The Supreme Court’s dismantling of abortion rights Friday will likely expand the nation’s ranks of pregnant students — and colleges aren’t ready.
Rolling back Roe v. Wade — allowing for broad restrictions on abortion access in at least 20 states — will likely lead to an increase in the number of college-aged students stuck with two choices: raise children on college campuses or abandon their hopes of earning degrees.
The former will prove difficult as institutions have struggled for decades to provide everything from private rooms and housing to flexible schedules for pregnant students. Now schools in states where abortion rights aren’t codified into local laws will find themselves straining even more.
“Colleges should be prepared for a larger population of students who are pregnant and parenting,” said Bayliss Fiddiman, director of educational equity at the National Women’s Law Center. “But we don’t even have a system in place to support the ones that we currently have.”
Student-parents are 10 times less likely to graduate college on time than their peers without children. And without a degree, women — who make up nearly 60 percent of all U.S. college students — could face long-running financial losses: single mothers with associate degrees make an average of $152,927 more over their lifetimes than their peers with only a high school diploma, according to the Annie E. Casey Foundation, a children’s advocacy nonprofit.
Colleges will have to provide lactation rooms to accommodate students. Child care could be in higher demand, and, according to Generation Hope, an advocacy group for those student-parents, just 8 percent of universities offer family housing. But some schools have yet to follow through on more basic services for pregnant students.
“We’ve even seen cases where girls requested an accommodation like a larger desk to sit at in class and they’re not given that,” Fiddiman said. “It’s a form of push-out.”
There are also difficult questions about how schools might rethink their approach to basic classroom attendance rules, which is often a key metric for instructors.

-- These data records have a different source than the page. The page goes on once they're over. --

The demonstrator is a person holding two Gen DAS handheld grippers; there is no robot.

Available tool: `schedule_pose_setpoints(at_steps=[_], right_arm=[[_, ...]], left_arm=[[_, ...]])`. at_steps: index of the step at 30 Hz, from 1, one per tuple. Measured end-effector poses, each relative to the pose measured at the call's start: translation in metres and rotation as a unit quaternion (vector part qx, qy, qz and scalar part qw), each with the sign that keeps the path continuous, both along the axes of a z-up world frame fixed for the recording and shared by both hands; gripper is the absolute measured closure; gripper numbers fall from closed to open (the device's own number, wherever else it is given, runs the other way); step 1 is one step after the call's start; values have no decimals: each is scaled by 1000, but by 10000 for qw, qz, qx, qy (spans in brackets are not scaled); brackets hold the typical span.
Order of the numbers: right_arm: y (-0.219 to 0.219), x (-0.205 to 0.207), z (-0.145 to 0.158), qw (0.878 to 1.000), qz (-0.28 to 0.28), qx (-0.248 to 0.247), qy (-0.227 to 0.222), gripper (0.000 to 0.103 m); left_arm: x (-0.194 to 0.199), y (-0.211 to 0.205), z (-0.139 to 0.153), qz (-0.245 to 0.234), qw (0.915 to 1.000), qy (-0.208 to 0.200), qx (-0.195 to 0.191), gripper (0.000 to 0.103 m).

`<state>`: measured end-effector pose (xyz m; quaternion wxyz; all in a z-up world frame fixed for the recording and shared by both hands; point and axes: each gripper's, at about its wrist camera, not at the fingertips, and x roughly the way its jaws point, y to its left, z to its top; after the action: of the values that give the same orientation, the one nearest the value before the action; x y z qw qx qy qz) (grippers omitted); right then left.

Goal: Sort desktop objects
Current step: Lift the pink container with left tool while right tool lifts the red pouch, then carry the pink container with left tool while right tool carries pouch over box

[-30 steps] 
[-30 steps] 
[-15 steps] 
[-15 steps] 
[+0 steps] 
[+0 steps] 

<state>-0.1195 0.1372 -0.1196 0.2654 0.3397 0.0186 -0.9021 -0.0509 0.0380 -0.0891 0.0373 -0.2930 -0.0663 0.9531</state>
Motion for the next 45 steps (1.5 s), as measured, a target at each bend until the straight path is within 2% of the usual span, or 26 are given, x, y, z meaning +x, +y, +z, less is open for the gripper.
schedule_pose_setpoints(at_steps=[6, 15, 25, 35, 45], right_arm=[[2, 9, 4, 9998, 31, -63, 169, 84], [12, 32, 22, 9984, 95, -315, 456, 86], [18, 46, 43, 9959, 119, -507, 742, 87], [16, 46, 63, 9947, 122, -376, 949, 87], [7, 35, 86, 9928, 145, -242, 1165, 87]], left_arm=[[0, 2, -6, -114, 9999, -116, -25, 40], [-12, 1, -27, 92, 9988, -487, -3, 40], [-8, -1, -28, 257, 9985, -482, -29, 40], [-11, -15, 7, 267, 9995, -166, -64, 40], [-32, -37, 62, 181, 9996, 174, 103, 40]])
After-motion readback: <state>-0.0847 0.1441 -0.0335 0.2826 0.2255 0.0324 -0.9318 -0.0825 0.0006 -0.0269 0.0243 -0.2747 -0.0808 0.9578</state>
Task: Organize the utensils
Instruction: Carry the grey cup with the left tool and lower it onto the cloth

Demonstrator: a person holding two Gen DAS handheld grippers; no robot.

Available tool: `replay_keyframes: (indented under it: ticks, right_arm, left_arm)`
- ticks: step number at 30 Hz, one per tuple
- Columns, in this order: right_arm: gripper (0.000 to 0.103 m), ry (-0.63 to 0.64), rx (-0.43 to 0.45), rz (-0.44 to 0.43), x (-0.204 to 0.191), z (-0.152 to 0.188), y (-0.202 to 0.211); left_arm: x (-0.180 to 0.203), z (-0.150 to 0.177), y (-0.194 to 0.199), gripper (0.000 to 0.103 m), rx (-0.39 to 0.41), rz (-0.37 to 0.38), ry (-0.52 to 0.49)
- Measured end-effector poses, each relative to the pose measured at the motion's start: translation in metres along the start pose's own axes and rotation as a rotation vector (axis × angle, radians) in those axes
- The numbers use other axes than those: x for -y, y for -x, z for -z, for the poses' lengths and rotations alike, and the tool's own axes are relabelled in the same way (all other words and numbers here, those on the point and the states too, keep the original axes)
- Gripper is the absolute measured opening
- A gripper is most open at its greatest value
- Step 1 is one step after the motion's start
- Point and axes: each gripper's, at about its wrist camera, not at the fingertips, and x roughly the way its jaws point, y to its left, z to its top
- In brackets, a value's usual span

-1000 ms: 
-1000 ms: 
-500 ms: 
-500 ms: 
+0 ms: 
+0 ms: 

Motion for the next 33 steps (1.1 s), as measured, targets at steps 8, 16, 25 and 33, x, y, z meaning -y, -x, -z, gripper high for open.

If colleges want to retain their student-parents, it’s unclear how best to keep these students enrolled and get their classwork done amid excused absences for illnesses and doctors appointments for their kids. This will be especially crucial, advocates say, now that Biden’s Education Department is interpreting Title IX, the federal education law that prohibits sex-based discrimination, to prevent discrimination against pregnant students. But it may be difficult to enforce without data on how many pregnant students are enrolled in schools as well as a lack of guidance.
Most colleges and universities don’t know how many of their students are pregnant or parenting, said Nicole Lynn Lewis, founder of Generation Hope.
“This is a population that is highly invisible and is often left out of conversations around marginalized populations and what equity needs to look like when it comes to higher education,” Lewis said, adding that the Education Department could play a role in asking colleges to collect the data.
Beyond not knowing how many students there are, parenting students are struggling to complete school due to strict attendance and housing policies.
“If you’re a four-year school and you have a requirement that all freshmen live on campus their first year, that is really exclusionary when it comes to a student who has a child,” Lewis said. “That’s a great example of a policy that is subtly telling student-parents that they don’t belong.”
Although the Biden administration unveiled its proposed Title IX rule this month, it won’t be fully enforceable until it is finalized. The regulation, designed to punish sex-based discrimination in schools, is critically important in protecting pregnant and parenting students “at a time when reproductive rights are under attack,” according to the National Women’s Law Center.
The Education Department’s proposal clarifies that schools must protect parenting and pregnant students and employees from discrimination. This means schools must have “reasonable modifications for students, reasonable break time for employees for lactation and lactation space for both students and employees.”
If a student is pregnant, the school must offer them information on how to contact the Title IX coordinator, and the coordinator would have to ensure the student receives modifications to help them go to school.
The Education Department has already started investigating and resolving complaints of discrimination against these students.
Earlier this month, the agency’s Office for Civil Rights resolved a Salt Lake Community College student’s complaint of pregnancy discrimination against the Utah school. OCR found the college violated Title IX after an investigation concluded the school “encouraged a pregnant student to drop a course because she was pregnant.”
The community college did not make necessary accommodations for the student that advocates have been pressing for: academic adjustments, referring the student to necessary services, excusing pregnancy-related absences and allowing work to be submitted later.
Education Department officials interpreting Title IX to protect pregnant students from discrimination will nudge colleges to provide further supports for these students, or they could risk their access to federal funds. But colleges facing pandemic-spurred enrollment tumbles should also be wary of not providing support, Lewis said.
“There’s a very real possibility that not being a campus that is family-friendly, and that has invested in student-parents could hurt your enrollment numbers and could communicate to a student in that situation that this is not a place for them,” said Lewis, of Generation Hope.